### [Your objective]
All of the entries should be returned without a single change.
== Records provided ==
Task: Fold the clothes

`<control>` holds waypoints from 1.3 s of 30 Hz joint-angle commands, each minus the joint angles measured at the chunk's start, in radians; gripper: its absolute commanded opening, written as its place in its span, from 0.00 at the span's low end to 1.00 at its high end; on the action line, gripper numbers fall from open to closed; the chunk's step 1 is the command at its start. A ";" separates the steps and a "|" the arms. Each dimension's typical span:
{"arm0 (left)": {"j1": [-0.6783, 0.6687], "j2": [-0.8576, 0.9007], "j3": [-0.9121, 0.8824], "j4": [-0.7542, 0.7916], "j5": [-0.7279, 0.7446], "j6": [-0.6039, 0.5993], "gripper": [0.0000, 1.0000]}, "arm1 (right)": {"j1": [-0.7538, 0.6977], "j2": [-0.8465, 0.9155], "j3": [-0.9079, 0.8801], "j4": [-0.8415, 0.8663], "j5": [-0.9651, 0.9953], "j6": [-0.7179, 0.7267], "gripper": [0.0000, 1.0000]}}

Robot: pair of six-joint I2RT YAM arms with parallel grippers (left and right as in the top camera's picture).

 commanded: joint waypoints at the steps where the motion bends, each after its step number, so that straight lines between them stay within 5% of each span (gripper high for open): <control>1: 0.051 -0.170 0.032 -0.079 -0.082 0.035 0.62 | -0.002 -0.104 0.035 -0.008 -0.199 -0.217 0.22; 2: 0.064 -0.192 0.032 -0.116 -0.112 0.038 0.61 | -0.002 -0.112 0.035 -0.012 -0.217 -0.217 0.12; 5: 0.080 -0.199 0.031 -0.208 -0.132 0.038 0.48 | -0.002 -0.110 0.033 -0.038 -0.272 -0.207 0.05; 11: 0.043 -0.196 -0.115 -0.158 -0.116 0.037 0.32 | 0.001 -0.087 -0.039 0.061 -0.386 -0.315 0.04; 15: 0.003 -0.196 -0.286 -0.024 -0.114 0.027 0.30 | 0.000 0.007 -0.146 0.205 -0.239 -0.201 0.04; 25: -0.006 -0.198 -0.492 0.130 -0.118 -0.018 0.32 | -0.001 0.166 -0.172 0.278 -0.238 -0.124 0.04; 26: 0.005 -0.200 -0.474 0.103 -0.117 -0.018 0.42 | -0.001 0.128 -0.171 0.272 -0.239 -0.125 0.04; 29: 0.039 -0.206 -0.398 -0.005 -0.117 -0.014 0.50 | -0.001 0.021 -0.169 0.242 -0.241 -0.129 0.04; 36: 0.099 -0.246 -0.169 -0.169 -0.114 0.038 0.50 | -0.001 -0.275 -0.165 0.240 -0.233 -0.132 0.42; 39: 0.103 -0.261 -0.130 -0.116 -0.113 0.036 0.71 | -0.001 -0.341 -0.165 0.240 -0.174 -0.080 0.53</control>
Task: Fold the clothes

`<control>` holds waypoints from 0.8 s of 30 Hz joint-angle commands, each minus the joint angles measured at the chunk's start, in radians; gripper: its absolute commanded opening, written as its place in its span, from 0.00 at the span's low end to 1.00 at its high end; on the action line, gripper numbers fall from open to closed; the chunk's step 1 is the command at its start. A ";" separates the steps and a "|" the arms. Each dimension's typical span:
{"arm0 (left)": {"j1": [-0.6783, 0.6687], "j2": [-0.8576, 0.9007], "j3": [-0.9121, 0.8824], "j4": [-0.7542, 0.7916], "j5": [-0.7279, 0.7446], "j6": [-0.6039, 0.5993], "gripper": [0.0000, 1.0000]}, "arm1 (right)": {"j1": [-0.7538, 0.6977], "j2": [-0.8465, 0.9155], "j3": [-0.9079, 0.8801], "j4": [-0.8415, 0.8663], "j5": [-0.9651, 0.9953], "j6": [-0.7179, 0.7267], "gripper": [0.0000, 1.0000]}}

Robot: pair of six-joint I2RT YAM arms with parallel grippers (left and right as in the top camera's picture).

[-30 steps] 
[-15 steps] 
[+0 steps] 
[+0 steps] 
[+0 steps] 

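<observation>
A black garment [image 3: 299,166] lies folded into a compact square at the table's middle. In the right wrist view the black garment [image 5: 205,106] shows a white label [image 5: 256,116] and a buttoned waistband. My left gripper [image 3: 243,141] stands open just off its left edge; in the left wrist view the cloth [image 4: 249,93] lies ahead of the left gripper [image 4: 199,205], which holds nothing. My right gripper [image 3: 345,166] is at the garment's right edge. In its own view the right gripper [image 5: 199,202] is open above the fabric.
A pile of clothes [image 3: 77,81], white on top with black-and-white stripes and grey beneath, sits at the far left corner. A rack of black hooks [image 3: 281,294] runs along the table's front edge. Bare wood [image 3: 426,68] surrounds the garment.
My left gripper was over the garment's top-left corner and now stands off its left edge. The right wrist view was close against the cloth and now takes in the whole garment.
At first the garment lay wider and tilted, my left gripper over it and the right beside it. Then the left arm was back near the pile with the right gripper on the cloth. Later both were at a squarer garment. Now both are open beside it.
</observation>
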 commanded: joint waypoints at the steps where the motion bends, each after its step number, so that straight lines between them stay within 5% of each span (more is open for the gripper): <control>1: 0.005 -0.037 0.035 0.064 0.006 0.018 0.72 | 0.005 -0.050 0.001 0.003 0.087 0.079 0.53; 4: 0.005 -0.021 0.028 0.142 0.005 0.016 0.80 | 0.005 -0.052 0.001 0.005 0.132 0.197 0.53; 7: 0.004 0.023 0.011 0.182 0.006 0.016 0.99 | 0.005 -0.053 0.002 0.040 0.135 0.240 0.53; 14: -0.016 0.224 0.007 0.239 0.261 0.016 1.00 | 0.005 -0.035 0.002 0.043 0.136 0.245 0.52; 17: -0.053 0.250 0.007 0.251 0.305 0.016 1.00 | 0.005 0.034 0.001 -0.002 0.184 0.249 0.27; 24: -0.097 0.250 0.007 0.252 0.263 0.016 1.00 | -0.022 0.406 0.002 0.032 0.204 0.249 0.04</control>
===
### [Output of the exercise]
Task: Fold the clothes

`<control>` holds waypoints from 1.3 s of 30 Hz joint-angle commands, each minus the joint angles measured at the chunk's start, in radians; gripper: its absolute commanded opening, written as its place in its span, from 0.00 at the span's low end to 1.00 at its high end; on the action line, gripper numbers fall from open to closed; the chunk's step 1 is the command at its start. A ";" separates the steps and a "|" the arms. Each dimension's typical span:
{"arm0 (left)": {"j1": [-0.6783, 0.6687], "j2": [-0.8576, 0.9007], "j3": [-0.9121, 0.8824], "j4": [-0.7542, 0.7916], "j5": [-0.7279, 0.7446], "j6": [-0.6039, 0.5993], "gripper": [0.0000, 1.0000]}, "arm1 (right)": {"j1": [-0.7538, 0.6977], "j2": [-0.8465, 0.9155], "j3": [-0.9079, 0.8801], "j4": [-0.8415, 0.8663], "j5": [-0.9651, 0.9953], "j6": [-0.7179, 0.7267], "gripper": [0.0000, 1.0000]}}

Robot: pair of six-joint I2RT YAM arms with parallel grippers (left and right as in the top camera's picture).

 commanded: joint waypoints at the steps where the motion bends, each after its step number, so that straight lines between them stay within 5% of each span (gripper high for open): <control>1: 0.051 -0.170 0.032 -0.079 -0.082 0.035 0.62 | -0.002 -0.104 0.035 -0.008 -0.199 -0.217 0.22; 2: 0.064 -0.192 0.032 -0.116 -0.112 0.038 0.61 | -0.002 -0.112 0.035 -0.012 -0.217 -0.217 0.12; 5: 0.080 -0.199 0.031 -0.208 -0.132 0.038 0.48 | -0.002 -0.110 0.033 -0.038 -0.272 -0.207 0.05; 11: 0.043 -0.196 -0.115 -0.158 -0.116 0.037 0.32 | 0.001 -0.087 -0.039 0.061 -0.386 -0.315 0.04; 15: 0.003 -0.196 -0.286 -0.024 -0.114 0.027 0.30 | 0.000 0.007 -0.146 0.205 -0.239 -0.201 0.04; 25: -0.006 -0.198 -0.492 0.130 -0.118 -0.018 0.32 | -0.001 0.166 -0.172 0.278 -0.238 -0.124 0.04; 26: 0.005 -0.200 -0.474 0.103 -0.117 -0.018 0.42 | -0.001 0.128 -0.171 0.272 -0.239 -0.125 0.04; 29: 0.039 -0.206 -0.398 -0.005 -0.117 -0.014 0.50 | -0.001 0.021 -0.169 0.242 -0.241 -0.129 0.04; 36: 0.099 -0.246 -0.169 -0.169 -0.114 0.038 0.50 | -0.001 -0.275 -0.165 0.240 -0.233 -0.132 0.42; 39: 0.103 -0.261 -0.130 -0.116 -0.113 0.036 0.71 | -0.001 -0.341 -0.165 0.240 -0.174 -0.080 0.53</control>
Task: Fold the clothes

`<control>` holds waypoints from 0.8 s of 30 Hz joint-angle commands, each minus the joint angles measured at the chunk's start, in radians; gripper: its absolute commanded opening, written as its place in its span, from 0.00 at the span's low end to 1.00 at its high end; on the action line, gripper numbers fall from open to closed; the chunk's step 1 is the command at its start. A ";" separates the steps and a "|" the arms. Each dimension's typical span:
{"arm0 (left)": {"j1": [-0.6783, 0.6687], "j2": [-0.8576, 0.9007], "j3": [-0.9121, 0.8824], "j4": [-0.7542, 0.7916], "j5": [-0.7279, 0.7446], "j6": [-0.6039, 0.5993], "gripper": [0.0000, 1.0000]}, "arm1 (right)": {"j1": [-0.7538, 0.6977], "j2": [-0.8465, 0.9155], "j3": [-0.9079, 0.8801], "j4": [-0.8415, 0.8663], "j5": [-0.9651, 0.9953], "j6": [-0.7179, 0.7267], "gripper": [0.0000, 1.0000]}}

Robot: pair of six-joint I2RT YAM arms with parallel grippers (left and right as in the top camera's picture).

[-30 steps] 
[-15 steps] 
[+0 steps] 
[+0 steps] 
[+0 steps] 

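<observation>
A black garment [image 3: 299,166] lies folded into a compact square at the table's middle. In the right wrist view the black garment [image 5: 205,106] shows a white label [image 5: 256,116] and a buttoned waistband. My left gripper [image 3: 243,141] stands open just off its left edge; in the left wrist view the cloth [image 4: 249,93] lies ahead of the left gripper [image 4: 199,205], which holds nothing. My right gripper [image 3: 345,166] is at the garment's right edge. In its own view the right gripper [image 5: 199,202] is open above the fabric.
A pile of clothes [image 3: 77,81], white on top with black-and-white stripes and grey beneath, sits at the far left corner. A rack of black hooks [image 3: 281,294] runs along the table's front edge. Bare wood [image 3: 426,68] surrounds the garment.
My left gripper was over the garment's top-left corner and now stands off its left edge. The right wrist view was close against the cloth and now takes in the whole garment.
At first the garment lay wider and tilted, my left gripper over it and the right beside it. Then the left arm was back near the pile with the right gripper on the cloth. Later both were at a squarer garment. Now both are open beside it.
</observation>
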 commanded: joint waypoints at the steps where the motion bends, each after its step number, so that straight lines between them stay within 5% of each span (more is open for the gripper): <control>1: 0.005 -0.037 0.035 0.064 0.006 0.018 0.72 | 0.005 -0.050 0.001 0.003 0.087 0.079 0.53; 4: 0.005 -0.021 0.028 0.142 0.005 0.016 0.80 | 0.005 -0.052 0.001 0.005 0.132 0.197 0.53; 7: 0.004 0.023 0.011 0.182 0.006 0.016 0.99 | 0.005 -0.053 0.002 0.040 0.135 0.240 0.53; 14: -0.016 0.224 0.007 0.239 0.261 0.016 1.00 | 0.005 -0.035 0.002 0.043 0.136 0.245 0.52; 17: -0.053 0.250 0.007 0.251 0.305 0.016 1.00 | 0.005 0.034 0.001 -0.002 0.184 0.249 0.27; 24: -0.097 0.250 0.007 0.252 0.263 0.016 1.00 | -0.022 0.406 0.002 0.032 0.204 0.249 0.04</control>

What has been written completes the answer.